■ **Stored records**
——————————

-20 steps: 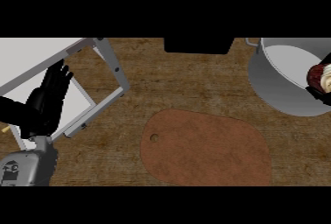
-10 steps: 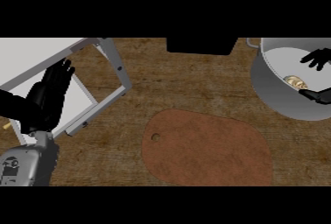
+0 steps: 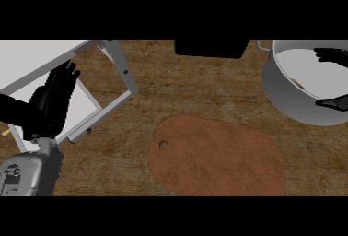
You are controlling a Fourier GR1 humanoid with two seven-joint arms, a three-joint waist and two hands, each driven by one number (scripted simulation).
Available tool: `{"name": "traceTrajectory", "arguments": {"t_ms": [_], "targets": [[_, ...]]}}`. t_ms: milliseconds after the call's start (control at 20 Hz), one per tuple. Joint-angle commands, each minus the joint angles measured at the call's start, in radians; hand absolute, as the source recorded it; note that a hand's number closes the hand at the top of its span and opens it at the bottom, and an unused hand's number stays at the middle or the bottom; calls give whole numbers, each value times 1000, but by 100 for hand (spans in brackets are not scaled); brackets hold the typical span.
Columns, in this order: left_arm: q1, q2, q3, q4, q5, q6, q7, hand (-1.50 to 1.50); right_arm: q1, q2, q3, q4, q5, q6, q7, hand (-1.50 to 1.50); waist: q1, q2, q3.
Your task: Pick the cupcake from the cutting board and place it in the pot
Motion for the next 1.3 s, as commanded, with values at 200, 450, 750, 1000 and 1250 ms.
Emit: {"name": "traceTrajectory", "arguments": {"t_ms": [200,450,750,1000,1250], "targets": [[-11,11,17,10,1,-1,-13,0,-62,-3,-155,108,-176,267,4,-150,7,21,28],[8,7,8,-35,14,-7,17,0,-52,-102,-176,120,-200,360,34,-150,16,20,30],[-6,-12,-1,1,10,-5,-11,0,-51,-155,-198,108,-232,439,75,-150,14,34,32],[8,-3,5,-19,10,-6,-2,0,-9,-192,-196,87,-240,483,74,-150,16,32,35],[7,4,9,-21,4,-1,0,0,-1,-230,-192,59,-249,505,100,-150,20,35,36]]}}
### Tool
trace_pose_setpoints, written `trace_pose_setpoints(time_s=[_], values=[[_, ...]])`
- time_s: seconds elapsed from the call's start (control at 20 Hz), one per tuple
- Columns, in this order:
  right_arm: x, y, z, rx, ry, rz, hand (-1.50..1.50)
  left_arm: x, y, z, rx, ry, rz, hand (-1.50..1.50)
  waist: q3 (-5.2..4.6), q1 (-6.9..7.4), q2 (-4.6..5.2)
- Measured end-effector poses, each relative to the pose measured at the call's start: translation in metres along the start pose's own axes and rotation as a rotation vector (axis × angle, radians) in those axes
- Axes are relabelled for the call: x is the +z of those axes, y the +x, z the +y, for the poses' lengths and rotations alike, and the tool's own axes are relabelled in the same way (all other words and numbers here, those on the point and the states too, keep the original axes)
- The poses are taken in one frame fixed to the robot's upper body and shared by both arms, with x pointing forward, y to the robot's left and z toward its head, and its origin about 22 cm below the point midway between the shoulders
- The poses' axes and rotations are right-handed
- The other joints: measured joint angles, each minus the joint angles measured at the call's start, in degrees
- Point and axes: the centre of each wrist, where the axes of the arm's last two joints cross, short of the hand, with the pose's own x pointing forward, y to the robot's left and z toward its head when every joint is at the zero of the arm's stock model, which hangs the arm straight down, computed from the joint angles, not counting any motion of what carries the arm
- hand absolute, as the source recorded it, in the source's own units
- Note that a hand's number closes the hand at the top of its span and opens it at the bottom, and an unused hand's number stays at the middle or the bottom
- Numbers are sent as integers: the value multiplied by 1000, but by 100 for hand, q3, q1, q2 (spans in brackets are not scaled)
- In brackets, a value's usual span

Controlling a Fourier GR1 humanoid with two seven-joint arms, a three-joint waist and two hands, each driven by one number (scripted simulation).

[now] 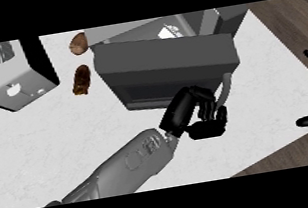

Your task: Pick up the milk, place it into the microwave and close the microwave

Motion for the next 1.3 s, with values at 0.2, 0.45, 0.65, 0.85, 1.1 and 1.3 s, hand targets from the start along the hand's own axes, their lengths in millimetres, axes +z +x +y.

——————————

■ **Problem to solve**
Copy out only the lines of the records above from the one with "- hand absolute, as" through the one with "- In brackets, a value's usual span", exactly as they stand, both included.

■ **Solution below**
- hand absolute, as the source recorded it, in the source's own units
- Note that a hand's number closes the hand at the top of its span and opens it at the bottom, and an unused hand's number stays at the middle or the bottom
- Numbers are sent as integers: the value multiplied by 1000, but by 100 for hand, q3, q1, q2 (spans in brackets are not scaled)
- In brackets, a value's usual span

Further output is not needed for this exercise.